But there were red flags, hiccups on the way, about the booze. In my twenties, my sweet roommate once came home to me, a nearly empty bottle of wine, and the clacking T.V. “Why are you drinking alone?” she asked amazed. “That’s not healthy. You know that, don’t you?”
I don’t remember my answer, but I filed her comment away. And for twenty some years I would pull it out and think about what she said, then put it away, and continue working steadily on my relationship with alcohol. Recently, I gave her a call and thanked her. Long ago she spoke up and I listened. I’m slow, but I finally listened.
My affair with alcohol hit its lowest point when I had children. And this is a common story, I think, amongst moms. The monotony, the chaos, the mess — a glass of wine smoothed all that out and tucked my babies in just fine.
Until, of course, it didn’t anymore. And I was trapped.
So now, here I am. I am no longer a hollow. I am a follower of Jesus. I am a wife. A mom. A daughter. A sister. A friend. I go to sleep at night and say, “Thank you for this day.” I wake up, and ask, “Please.” I could try to tell you, in this one post, the hows and whys of why I drank too much and who I am now that I don’t drink at all, but it would be a book, ya’ll. A HUGE book, like, Gone With the Wind huge, — a lot of drama, and a lot of petulant behavior, and a lot of hurt, without the foo-foo dresses. I do think, at some point, I did shout, “As God is my witness, I will never drink boxed wine again!” There was real recovery there. And hard truth. But no southern accent.
In short, I drank too much because I had one hell of a civil war going on inside my own head. I didn’t like me, but I also thought I was the most important person to breathe air. That kind of crazy stuff. I couldn’t ever get over wanting more of everything. To fill up the less-ness that was my dried-out soul. I didn’t want to walk around inside of me anymore. Vodka fixed that. For a while. I had hooked myself up to an IV of constant numb. And so I lived my coma-life, for years and years.
But mainly? I drank too much because I am an alcoholic.
The broken things in me are mending. Sometimes I have to sit with pain a lot longer than I think is nice. But, I sit with it now. Sometimes I feel other things like anger, or intense irritation, or even, joy. I slowly click through feelings and I actually survive. Even when I miss my brother.

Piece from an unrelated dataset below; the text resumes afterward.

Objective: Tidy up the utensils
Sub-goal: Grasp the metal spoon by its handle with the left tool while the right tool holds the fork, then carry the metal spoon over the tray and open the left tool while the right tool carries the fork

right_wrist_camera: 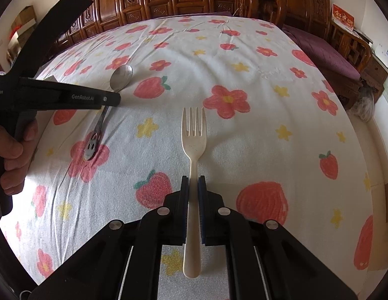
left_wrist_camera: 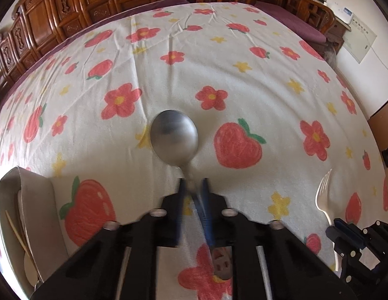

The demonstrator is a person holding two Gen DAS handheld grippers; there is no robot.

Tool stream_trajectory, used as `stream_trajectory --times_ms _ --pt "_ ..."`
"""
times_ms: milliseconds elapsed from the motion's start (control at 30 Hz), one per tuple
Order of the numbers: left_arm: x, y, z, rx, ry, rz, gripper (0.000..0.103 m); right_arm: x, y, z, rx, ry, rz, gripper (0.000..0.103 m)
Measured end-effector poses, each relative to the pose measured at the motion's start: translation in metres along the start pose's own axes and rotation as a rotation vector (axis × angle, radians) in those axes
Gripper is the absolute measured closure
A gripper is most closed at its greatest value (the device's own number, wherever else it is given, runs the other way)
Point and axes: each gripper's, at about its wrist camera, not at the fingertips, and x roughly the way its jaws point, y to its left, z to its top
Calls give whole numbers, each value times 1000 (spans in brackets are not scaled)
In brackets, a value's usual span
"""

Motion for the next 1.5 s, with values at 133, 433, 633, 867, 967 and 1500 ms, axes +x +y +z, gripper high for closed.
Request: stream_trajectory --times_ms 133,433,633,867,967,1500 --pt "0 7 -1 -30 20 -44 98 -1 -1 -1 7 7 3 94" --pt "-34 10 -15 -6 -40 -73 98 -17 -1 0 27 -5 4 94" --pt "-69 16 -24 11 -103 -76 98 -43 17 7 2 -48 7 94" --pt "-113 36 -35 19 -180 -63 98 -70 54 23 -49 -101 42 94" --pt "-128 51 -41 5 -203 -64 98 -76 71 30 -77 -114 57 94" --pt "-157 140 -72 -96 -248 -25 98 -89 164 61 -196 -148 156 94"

The most when I miss my brother.
And so, now, when my life becomes messy and chaotic or there’s a glitter tsunami, and something inside me starts ticking, ticking, I can do two things:
1. Rage against the glitter.
2. Laugh. And use the cat as a duster.
For right now, I am having some tea and slathering some butter on my shiny biscuit. I should start a rockabilly band called The Glitter Biscuits. I can thwack a mean tambourine, and I can sing really, really loud, with no concept of key. It will be epic.
Why in the world I waited until I was 45 to face this, I don’t know. But when I look back at the canyon of my past, I don’t feel sorry. I take a deep breath and shout at it. Know why? I get an echo back, and the echo roars that I am here, on the other side, with a big fat voice. When I look back at that sad and empty landscape, I can only shout and wait to hear back:
“I AM STILL HERE.”
This is for my sons. They will read it one day and tell me sorry about the glitter. And I will tell them sorry about the drinking.